Il est sur toutes les lèvres. Jamais on n'aura autant parlé du handicap qu'en cette année 2003. Ouverte en France le 3 février à Rennes(1), l'année européenne des personnes handicapées est un appel à leur porter une attention plus aiguë. « Donnons tous ensemble un bon coup de rein pour faire un progrès notable dans le domaine de l'intégration des personnes handicapées » : c'est par ces mots que Marie-Thérèse Boisseau, secrétaire d'État aux Personnes handicapées, avait lancé, en début d'année, cette série de manifestations. Quelques mois plus tôt, le discours de Jacques Chirac, le 14 juillet 2002, annonçait parmi les grands chantiers prioritaires du président de la République, avec le cancer et la sécurité routière, l'intégration des personnes handicapées dans notre société, dans le système scolaire et professionnel.

DÉCALAGE

Il y a plusieurs mois, l'affaire Perruche avait sans doute contribué à rouvrir le débat, dans la mesure où elle a partiellement contribué à faire entendre au grand public les difficultés des handicapés et de leur famille face aux lacunes de la prise en charge en France. En 2000, la Cour de cassation accordait pour la première fois une indemnisation à Nicolas Perruche, né lourdement handicapé après une erreur de diagnostic prénatal, qui avait privé sa mère de la possibilité d'avorter. Depuis, le Parlement, via la loi du 4 mars 2002 sur le droit des malades, a annulé la jurisprudence Perruche, affirmant que « nul ne peut se prévaloir d'un préjudice du seul fait de sa naissance ». Et réaffirmé le principe selon lequel toute personne handicapée a droit à la « solidarité nationale ». Dès 1975, une première loi énonçait un certain nombre de principes, parmi lesquels une « obligation nationale » d'assurer notamment « l'intégration sociale » des personnes handicapées.
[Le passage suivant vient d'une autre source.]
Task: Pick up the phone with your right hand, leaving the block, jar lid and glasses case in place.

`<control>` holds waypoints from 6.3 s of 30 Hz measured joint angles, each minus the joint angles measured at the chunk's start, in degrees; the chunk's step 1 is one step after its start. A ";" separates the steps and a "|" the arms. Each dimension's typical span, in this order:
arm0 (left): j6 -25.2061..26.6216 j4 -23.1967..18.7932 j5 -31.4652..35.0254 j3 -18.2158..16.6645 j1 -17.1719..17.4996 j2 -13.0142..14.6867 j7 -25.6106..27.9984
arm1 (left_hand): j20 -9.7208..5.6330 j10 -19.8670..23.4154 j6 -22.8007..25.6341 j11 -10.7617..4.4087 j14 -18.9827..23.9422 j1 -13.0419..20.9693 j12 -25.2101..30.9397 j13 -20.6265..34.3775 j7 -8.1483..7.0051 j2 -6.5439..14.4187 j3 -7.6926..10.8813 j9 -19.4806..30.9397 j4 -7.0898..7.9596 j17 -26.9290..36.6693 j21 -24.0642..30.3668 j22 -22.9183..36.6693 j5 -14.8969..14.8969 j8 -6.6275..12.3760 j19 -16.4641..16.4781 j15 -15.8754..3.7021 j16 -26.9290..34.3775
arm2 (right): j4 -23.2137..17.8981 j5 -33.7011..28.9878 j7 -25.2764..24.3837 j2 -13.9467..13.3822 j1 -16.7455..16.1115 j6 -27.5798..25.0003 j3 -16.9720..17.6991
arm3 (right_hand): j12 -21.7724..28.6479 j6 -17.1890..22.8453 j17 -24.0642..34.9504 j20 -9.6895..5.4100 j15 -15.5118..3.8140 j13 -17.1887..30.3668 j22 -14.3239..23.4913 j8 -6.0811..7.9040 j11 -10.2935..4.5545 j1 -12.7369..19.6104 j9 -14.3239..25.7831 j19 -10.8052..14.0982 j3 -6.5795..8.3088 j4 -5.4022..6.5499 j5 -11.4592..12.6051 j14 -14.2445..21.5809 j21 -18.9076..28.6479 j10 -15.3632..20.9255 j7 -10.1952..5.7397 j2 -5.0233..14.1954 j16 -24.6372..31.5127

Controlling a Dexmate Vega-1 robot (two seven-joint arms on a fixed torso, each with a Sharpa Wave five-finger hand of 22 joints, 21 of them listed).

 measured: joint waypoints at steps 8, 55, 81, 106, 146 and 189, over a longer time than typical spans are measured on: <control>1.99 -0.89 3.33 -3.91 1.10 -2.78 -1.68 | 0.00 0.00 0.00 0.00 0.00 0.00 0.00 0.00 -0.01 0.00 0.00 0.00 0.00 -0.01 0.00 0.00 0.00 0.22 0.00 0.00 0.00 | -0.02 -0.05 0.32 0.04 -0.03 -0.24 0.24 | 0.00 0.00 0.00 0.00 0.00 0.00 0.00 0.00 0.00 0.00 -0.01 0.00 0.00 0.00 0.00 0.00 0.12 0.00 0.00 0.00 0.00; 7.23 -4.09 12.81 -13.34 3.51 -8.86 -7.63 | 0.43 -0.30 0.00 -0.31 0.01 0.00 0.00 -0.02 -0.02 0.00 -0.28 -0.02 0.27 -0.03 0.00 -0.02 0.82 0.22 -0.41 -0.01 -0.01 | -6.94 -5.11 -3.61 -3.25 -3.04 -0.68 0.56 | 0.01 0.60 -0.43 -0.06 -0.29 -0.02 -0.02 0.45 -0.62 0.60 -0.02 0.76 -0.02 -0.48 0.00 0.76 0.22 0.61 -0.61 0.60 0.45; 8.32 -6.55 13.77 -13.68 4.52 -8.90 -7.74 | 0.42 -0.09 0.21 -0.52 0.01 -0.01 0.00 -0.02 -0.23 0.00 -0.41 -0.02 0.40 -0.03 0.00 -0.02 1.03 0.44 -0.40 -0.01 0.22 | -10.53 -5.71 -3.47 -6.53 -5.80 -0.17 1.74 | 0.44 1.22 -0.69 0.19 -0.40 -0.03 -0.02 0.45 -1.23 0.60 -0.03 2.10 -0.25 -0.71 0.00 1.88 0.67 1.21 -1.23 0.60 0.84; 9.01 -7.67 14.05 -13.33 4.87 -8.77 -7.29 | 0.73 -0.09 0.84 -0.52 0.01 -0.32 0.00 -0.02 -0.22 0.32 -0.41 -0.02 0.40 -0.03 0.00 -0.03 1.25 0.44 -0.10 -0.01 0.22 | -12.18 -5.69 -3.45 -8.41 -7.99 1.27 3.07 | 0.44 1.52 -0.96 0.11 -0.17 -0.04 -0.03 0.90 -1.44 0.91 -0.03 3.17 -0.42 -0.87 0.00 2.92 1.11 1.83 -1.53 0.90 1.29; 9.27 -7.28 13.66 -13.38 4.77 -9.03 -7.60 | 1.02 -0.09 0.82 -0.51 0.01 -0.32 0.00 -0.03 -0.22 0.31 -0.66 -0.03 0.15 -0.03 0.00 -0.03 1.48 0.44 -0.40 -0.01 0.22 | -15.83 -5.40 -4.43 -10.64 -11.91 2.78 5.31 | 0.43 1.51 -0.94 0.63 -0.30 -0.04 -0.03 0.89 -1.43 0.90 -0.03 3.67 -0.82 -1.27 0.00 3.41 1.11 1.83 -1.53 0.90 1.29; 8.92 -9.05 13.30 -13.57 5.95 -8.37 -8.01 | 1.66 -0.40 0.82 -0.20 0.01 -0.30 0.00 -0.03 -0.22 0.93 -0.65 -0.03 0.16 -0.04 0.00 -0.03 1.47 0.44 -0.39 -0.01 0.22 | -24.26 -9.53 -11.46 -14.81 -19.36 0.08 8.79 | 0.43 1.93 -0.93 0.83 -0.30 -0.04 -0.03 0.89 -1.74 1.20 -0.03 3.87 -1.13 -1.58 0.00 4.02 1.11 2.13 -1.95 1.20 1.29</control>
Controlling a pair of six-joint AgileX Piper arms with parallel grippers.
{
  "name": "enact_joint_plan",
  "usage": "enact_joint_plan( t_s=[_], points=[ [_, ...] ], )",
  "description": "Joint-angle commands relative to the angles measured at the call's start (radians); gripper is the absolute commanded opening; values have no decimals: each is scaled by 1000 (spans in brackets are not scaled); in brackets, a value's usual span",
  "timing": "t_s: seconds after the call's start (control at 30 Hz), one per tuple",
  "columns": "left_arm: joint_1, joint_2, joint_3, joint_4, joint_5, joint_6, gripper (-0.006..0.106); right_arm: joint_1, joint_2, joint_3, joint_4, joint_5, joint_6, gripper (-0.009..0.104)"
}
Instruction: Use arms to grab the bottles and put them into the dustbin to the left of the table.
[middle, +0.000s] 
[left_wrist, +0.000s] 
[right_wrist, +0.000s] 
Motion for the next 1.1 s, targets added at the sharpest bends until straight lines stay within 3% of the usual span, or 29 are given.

Un texte fondateur pour ce qui est de leur prise en charge. Sauf que le décalage entre les déclarations d'intention de la loi du 30 juin 1975 et la réalité demeure important. En témoigne, par exemple, l'enquête d'opinion menée régulièrement auprès de familles prenant en charge une personne handicapée par l'Institut Louis Harris pour les magazines Déclic et Pèlerin magazine, et rendue publique en septembre 2002. En deux ans, le mécontentement des personnes interrogées a progressé. 86 % - soit 20 % de plus qu'en 1997 - constatent une dégradation de l'intégration des personnes handicapées dans la société française. Autres préoccupations fortes, l'absence de structures adaptées et le manque de places en institutions spécialisées. Pire, 94 % des sondés estiment que les pouvoirs publics ne s'intéressent pas assez à leur situation.

RÉFORME DE LA LOI

C'est pourquoi la grande réforme de la politique du handicap annoncée par Jacques Chirac passe par la révision - déjà évoquée par le gouvernement Jospin - de la loi d'orientation du 30 juin 1975 en faveur des personnes handicapées. Le nouveau texte, destiné à favoriser l'insertion des personnes handicapées, devra rénover l'ensemble du système. Ses grandes lignes sont déjà connues : une affirmation du droit à compensation (cf. encadré p. 33) et surtout une prise en charge individualisée, offrant la possibilité à chaque personne de choisir son mode de vie. « Les mentalités ont évolué et il faut voir les modalités de prise en charge des personnes handicapées d'une autre façon. Mais il faut surtout laisser le choix aux personnes de vivre leur vie au mieux, grâce à un projet individualisé leur permettant de vivre en établissement quand c'est nécessaire, mais aussi de vivre à domicile avec des aides », expliquait Marie-Thérèse Boisseau, secrétaire d'État aux Personnes handicapées, en janvier dernier.

LA FRANCE, LANTERNE ROUGE

Fort bien, se félicitent les associations, satisfaites d'entendre enfin les politiques reprendre les positions qu'elles défendent depuis des années. « Sur les grandes lignes, nous sommes d'accord, explique Marie-Sophie Dessaulle, présidente de l'Association des paralysés de France (APF). Nous voulons une compensation des incapacités en fonction des incapacités de la personne et de son projet. » Mais les associations savent bien que le chemin est encore long. Et si la réforme de la loi suscite de nombreux espoirs, il reste à chiffrer toutes ces dispositions, dont le financement reste flou.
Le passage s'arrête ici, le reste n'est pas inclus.